Work order:
Using the material that follows, identify and copy each line with the string "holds".

++++ Data

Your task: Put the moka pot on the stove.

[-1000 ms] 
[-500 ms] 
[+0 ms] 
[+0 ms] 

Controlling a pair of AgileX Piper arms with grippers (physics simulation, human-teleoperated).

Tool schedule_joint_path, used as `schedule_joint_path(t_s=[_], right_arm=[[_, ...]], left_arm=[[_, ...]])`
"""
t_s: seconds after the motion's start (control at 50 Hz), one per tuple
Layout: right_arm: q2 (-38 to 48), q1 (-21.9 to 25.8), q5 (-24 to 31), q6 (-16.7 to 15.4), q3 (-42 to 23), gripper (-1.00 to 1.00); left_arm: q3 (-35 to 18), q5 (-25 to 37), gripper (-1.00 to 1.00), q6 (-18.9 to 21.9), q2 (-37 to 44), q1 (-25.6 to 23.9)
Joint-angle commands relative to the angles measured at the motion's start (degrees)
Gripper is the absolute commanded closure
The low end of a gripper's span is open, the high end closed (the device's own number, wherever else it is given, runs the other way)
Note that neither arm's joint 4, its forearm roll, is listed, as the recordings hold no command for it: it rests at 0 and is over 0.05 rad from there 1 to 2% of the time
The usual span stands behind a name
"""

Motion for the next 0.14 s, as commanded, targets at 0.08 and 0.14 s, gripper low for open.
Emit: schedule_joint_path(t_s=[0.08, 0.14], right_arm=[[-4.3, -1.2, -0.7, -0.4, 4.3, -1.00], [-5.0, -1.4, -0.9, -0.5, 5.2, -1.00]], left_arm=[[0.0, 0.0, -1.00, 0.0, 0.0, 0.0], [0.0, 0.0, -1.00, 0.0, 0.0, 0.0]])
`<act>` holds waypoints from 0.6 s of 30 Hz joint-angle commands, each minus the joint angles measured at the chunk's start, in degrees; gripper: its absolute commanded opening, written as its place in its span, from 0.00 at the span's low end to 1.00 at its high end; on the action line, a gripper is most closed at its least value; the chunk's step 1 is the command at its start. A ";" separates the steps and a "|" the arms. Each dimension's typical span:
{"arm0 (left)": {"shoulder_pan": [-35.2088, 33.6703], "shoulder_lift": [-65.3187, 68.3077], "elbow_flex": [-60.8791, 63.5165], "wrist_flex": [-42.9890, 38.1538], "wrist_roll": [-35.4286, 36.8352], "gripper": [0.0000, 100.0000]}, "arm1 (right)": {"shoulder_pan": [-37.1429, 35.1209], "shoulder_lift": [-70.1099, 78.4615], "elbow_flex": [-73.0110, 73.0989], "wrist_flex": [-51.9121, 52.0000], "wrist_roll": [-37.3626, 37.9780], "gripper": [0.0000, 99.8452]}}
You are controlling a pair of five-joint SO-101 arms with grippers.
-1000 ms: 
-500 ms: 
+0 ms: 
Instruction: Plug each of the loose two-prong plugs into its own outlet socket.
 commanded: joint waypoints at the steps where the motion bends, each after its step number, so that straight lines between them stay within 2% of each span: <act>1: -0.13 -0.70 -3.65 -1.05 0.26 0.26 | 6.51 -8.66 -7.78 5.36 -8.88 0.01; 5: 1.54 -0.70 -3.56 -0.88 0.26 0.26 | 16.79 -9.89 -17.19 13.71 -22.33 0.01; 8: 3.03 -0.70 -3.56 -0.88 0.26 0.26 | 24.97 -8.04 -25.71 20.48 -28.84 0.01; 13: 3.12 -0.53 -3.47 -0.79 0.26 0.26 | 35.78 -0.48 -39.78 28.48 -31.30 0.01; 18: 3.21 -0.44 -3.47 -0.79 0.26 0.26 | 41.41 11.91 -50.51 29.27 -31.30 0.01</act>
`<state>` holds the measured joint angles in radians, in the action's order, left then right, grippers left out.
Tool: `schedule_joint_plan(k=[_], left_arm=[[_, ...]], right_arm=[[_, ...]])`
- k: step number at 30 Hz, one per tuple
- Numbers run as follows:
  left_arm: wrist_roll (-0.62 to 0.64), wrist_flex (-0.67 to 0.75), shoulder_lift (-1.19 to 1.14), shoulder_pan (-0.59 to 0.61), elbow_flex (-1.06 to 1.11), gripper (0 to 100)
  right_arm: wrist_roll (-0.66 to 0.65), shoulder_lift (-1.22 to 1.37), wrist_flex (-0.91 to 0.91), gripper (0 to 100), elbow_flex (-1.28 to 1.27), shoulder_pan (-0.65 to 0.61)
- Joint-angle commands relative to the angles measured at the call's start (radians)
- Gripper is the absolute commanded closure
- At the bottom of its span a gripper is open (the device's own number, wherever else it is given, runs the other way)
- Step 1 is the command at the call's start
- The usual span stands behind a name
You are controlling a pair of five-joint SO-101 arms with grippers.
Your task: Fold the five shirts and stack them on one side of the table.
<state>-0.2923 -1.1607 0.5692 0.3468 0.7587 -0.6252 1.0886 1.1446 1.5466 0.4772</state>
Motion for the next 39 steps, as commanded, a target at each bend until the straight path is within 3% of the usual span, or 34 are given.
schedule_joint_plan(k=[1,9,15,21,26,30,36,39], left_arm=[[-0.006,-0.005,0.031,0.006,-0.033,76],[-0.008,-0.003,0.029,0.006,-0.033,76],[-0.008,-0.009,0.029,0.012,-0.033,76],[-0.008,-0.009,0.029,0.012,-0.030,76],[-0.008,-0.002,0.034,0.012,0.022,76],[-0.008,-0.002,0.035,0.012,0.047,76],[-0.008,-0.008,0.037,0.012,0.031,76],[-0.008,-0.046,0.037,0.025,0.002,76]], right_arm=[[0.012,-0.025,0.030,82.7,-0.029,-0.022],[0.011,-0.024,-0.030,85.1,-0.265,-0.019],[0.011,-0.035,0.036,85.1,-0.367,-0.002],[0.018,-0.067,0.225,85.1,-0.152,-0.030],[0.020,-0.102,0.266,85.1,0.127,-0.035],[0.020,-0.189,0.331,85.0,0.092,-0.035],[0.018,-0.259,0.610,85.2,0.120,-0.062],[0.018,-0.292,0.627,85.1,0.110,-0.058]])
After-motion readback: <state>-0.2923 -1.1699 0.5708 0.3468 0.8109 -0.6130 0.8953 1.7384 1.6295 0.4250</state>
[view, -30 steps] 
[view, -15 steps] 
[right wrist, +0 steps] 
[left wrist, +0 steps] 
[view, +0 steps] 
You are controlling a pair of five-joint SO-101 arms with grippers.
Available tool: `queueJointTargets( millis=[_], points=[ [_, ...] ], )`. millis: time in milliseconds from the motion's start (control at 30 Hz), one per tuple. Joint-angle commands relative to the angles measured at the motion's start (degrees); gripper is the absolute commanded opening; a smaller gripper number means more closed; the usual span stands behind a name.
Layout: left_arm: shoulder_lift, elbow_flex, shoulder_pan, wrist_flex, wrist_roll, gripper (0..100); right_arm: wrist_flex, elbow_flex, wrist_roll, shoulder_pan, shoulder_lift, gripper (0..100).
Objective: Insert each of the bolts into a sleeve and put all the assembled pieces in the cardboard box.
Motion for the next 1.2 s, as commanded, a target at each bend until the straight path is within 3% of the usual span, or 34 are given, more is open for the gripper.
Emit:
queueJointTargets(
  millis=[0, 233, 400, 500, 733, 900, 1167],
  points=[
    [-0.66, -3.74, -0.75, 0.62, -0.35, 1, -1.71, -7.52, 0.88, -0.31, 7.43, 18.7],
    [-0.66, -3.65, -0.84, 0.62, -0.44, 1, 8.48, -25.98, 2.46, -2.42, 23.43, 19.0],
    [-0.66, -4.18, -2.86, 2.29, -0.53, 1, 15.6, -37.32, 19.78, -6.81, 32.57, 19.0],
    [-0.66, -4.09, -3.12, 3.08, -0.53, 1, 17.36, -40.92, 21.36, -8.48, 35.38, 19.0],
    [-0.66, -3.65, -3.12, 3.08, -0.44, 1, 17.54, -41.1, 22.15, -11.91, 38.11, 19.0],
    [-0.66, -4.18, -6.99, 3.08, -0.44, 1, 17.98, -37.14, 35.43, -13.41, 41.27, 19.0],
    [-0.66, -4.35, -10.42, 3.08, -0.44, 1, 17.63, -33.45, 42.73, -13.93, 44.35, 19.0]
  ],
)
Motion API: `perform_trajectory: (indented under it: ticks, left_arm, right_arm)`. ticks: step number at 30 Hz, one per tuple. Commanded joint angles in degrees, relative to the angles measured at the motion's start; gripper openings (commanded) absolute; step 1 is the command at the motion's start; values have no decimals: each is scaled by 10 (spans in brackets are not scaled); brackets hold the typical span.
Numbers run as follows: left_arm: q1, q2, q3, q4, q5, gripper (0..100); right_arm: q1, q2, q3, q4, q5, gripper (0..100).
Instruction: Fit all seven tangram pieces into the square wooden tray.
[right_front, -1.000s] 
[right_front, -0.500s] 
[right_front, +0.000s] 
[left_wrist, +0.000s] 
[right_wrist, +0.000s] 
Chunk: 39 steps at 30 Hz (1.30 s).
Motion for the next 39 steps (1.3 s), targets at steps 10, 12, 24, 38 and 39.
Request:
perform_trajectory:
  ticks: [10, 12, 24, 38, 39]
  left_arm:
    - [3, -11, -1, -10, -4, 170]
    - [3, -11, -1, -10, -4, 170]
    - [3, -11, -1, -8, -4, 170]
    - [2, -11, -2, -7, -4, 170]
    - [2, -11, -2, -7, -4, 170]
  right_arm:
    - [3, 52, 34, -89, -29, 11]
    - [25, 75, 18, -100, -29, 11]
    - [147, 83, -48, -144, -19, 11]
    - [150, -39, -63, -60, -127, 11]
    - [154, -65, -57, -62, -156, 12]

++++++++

Your solution:
`<act>` holds waypoints from 0.6 s of 30 Hz joint-angle commands, each minus the joint angles measured at the chunk's start, in degrees; gripper: its absolute commanded opening, written as its place in its span, from 0.00 at the span's low end to 1.00 at its high end; on the action line, a gripper is most closed at its least value; the chunk's step 1 is the command at its start. A ";" separates the steps and a "|" the arms. Each dimension's typical span:
`<state>` holds the measured joint angles in radians, in the action's order, left then right, grippers left out.

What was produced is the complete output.